What I ate today (vegan)

So it’s hot as Hades’ undercarriage and I’m legit melting. I mean I love summer and all (July baby) but this heat wave is making it hard to live. All I want to do is stay inside with the air-conditioner cranked on high all day. But the unit in my tiny apartment can’t keep up with these demon rays Satan is sending up from hell. Normally I don’t even like a/c and can make do with a stand fan or a ceiling fan, but not this year.
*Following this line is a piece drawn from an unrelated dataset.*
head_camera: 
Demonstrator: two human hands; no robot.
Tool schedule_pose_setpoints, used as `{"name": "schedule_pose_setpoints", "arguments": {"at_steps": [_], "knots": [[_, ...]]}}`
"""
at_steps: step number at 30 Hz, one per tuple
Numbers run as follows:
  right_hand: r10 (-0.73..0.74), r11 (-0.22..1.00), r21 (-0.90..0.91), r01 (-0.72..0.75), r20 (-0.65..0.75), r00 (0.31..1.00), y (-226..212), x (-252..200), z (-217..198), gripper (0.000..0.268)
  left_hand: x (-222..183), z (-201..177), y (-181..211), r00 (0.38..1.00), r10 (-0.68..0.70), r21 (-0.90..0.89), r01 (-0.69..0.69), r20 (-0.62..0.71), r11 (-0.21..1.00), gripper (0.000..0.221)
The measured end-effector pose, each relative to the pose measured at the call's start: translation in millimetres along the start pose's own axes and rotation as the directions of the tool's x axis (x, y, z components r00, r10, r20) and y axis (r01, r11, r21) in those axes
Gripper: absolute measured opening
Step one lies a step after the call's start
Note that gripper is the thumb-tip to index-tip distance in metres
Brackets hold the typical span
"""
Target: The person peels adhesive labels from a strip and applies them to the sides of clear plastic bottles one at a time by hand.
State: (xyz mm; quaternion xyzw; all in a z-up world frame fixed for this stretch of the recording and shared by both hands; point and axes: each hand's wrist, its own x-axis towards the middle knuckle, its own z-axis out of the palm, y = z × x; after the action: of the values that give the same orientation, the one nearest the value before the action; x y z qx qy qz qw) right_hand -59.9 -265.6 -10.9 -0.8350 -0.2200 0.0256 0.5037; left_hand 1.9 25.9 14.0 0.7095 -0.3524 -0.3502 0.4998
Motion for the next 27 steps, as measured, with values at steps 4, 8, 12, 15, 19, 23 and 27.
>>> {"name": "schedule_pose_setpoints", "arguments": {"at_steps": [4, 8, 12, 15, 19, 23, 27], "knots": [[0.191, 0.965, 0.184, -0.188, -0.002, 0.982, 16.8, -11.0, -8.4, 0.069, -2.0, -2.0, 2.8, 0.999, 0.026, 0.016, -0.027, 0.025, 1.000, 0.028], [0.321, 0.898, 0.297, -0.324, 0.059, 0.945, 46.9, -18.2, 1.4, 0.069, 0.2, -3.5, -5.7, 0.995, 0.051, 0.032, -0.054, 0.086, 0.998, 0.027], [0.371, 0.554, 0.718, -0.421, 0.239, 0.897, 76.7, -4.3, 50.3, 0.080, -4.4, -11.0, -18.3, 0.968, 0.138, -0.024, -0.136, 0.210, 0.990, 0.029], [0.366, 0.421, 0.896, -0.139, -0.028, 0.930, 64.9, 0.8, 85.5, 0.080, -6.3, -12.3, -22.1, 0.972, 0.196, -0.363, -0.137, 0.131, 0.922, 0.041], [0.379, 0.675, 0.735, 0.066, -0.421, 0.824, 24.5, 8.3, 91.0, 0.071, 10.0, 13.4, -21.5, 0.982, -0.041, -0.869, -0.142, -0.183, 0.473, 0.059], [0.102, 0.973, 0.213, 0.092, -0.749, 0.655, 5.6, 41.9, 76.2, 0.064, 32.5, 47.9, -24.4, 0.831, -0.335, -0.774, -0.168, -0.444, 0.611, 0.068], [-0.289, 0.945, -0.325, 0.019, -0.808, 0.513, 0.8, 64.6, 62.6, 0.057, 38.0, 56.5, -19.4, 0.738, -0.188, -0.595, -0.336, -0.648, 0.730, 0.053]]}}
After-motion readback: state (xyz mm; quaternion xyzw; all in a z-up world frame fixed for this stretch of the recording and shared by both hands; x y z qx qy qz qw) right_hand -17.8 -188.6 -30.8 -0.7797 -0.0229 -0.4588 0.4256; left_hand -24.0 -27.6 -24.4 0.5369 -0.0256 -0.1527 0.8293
Fuck you climate change.

I guess the one benefit of this sweltering heat is it has me craving simple raw foods. I’m not a raw vegan though one day I aspire to live a mostly raw vegan lifestyle. But right now, me and cooked food are like Donald Trump and Twitter, can’t function without it but we definitely need less of it.

For the past few days I have incorporated more raw meals in my life. Smoothies for breakfast and lush salads with homemade dressing and avocado for lunch. Fruit and nuts for snacks. Those were fine in the daytime but after a brutal workday, I wanted rice, potatoes, cooked veggies, maybe some mock meat. Simple things really. I think I ate rawtil4 style for about four days this week including today, which is a real accomplishment. I work in a pretty cold office and I’m there for about ten hours a day sometimes, so the temptation to eat warm foods and sugary coffee is high.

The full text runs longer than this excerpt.